Cette mutualisation des dépenses publiques au niveau européen, notamment des investissements, avec un financement par l'emprunt est certainement la meilleure solution pour assurer à la fois la soutenabilité des finances publiques des pays membres et les investissements nécessaires dans la lutte contre le changement climatique, à condition que le remboursement de ces emprunts soit bien réalisé avec des impôts européens.

Cette réforme radicale n'a cependant été décidée, avec le soutien de l'Allemagne, qu'en surmontant difficilement les réticences des pays dits frugaux comme les Pays-Bas. Leur ralliement n'a été obtenu que dans le contexte exceptionnel d'une crise sanitaire qui affectait durement tous les pays européens sans qu'ils puissent en être tenus pour responsables. Cette manifestation de solidarité était difficilement refusable, mais pourrait rester exceptionnelle.

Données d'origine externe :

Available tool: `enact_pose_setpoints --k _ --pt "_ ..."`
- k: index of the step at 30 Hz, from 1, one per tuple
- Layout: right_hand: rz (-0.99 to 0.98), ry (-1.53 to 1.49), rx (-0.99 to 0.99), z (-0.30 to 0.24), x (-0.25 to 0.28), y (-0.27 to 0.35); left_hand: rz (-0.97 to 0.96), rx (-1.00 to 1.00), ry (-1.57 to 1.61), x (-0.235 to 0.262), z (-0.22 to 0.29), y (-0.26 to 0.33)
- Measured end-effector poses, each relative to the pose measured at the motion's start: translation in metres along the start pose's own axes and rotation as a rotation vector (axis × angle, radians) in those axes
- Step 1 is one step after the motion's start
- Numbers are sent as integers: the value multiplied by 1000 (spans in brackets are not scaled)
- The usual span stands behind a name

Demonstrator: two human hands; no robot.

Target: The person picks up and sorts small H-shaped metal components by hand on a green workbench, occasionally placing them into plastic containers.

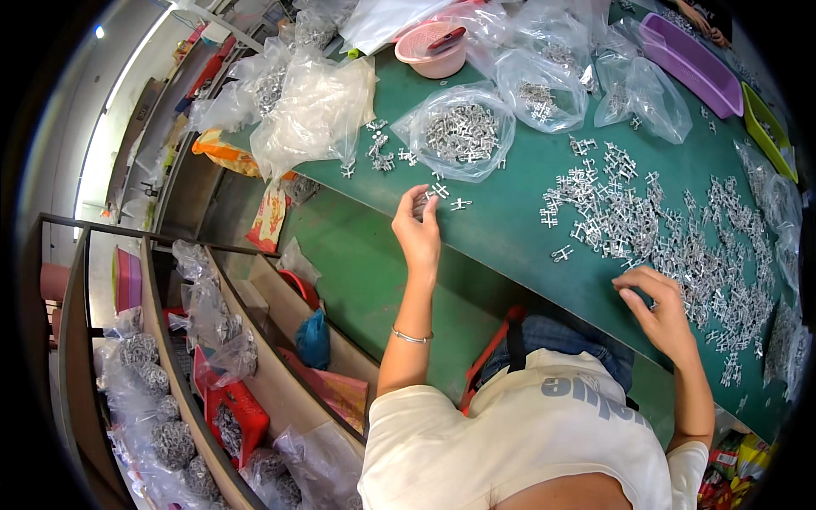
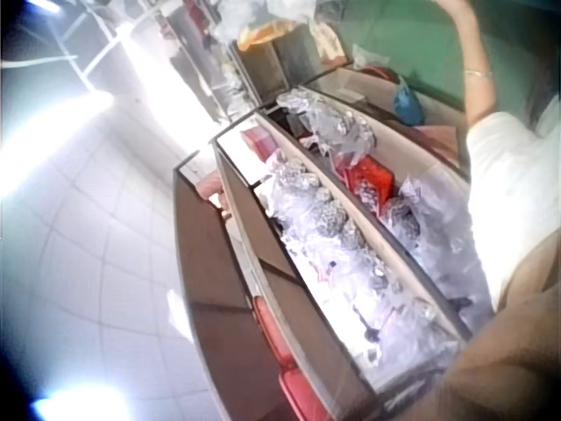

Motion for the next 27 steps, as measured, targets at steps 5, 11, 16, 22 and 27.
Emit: enact_pose_setpoints --k 5,11,16,22,27 --pt "-66 46 87 -12 -24 -9 -67 -38 -158 -8 -24 -7" --pt "-114 81 34 -5 -28 -9 -27 -303 -168 -7 0 -20" --pt "-113 18 -44 0 -24 -11 291 -263 -743 30 -27 -65" --pt "-71 32 9 1 -22 -13 196 -95 -318 39 -68 -90" --pt "-97 8 -24 4 -25 -14 254 -40 -97 56 -95 -105"
Point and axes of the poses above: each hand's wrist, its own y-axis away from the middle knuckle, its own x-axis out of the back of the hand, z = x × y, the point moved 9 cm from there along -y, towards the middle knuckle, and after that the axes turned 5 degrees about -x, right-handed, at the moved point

Le fossé qui se creuse entre les dettes publiques des pays de la zone euro, et qui traduit des politiques et des cultures économiques très différentes, est d'ailleurs inquiétant pour sa cohésion à long terme. À la fin de 2021, sept pays de la zone euro avaient une dette supérieure à 103 % du PIB, tous au sud sauf la Belgique. Les douze autres, tous au nord sauf Malte, avaient une dette inférieure à 83 % du PIB, et sept d'entre eux étaient au-dessous du seuil de 60 % du PIB, notamment les Pays-Bas. Dans ces conditions, il n'est pas du tout sûr que la mutualisation des dépenses et des dettes soit poursuivie à une plus grande échelle.


Bibliographies

Cour des comptes (2022), Premier chapitre du rapport public annuel, février.

Direction du Budget (2021), Rapport économique, social et financier annexé au projet de loi de finances pour 2022, octobre.

Ecalle F. et Bourquard V. (2022), « 2022-2027 : quelles perspectives pour les finances publiques ? », Notes de l'Institut Montaigne, janvier.

Eurostat (2022), Première notification des déficits et dettes publics pour 2021, avril.